Ogni riferimento a persone esistenti o a fatti realmente accaduti è puramente intenzionale.

Un fine estate di un paio di anni fa.

Vegeto. Sono seduto su una sedia e vegeto. La testa mi ciondola, abbandonata a se stessa. Gli occhi sono aperti, ma ancora per poco. Le conseguenze di quattro ore di sonno.

Siamo rientrati a Zurigo dopo un mese di permanenza estiva in Italia. Ho guidato dalle nove di sera alle due del mattino, per evitare il traffico. E pure il sonno. Scarica i figli, scarica i bagagli, mi sono infilato a letto alle tre.

Non mi ricordo l’ultima volta che sono andato a letto alle tre. E dell’ultima volta che sono andato a letto alle tre, non mi ricordo nulla. È un orario in cui spesso sono sveglio, anche se sveglio non definisce bene quello stato tra il bisogno disperato di sonno e la morte perché, grazie ai tre esseri che mi hanno occupato la casa, gli orari notturni sono stati risucchiati in un buco nero che ha dilatato lo spazio temporale compreso tra mezzanotte e le sette e ristretto quello dedicato al sonno. 

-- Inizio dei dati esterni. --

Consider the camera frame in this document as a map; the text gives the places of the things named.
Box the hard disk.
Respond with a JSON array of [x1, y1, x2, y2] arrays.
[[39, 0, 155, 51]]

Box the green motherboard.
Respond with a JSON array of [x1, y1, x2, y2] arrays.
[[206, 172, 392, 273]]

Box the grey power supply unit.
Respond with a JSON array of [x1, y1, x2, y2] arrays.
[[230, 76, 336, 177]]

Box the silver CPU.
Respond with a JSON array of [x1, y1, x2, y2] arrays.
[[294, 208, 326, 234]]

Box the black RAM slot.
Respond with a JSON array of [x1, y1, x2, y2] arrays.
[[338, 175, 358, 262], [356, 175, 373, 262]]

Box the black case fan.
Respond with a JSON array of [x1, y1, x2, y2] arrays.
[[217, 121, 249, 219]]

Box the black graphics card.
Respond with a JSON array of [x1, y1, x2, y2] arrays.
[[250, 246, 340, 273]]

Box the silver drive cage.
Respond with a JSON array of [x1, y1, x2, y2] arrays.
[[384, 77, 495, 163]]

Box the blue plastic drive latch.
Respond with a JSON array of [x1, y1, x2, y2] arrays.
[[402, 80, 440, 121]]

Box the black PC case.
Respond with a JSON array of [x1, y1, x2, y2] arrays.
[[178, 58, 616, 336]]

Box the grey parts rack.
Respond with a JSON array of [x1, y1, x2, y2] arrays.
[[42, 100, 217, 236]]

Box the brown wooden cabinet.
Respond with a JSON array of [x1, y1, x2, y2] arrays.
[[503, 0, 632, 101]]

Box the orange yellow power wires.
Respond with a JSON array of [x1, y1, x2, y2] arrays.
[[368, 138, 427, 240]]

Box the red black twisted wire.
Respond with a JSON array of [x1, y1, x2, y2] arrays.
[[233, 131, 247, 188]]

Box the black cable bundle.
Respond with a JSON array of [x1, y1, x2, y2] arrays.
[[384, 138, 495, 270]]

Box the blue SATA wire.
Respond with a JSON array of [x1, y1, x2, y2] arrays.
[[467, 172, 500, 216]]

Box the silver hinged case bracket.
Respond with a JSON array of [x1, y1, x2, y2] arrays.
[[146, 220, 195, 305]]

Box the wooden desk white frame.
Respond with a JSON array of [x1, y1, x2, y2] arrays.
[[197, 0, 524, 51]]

E così vegeto, e nulla può ridestarmi dallo stato catatonico. Vicino a me, seduto a giocare con i suoi dinosauri, c’è D. Canta. Canta i tormentoni.

Un mese in Italia significa baby dance. Baby dance significa tormentoni. Quelli estivi. Dovrebbero fare un decreto legge e dichiararli illegali, come la pizza con l’ananas. Espellerli dal paese e rimandarli a quelli d’origine. Purtroppo, molti sono nati qui, nel bel paese, il bel paesee dei tormentoni, e ci tocca armarci di pazienza.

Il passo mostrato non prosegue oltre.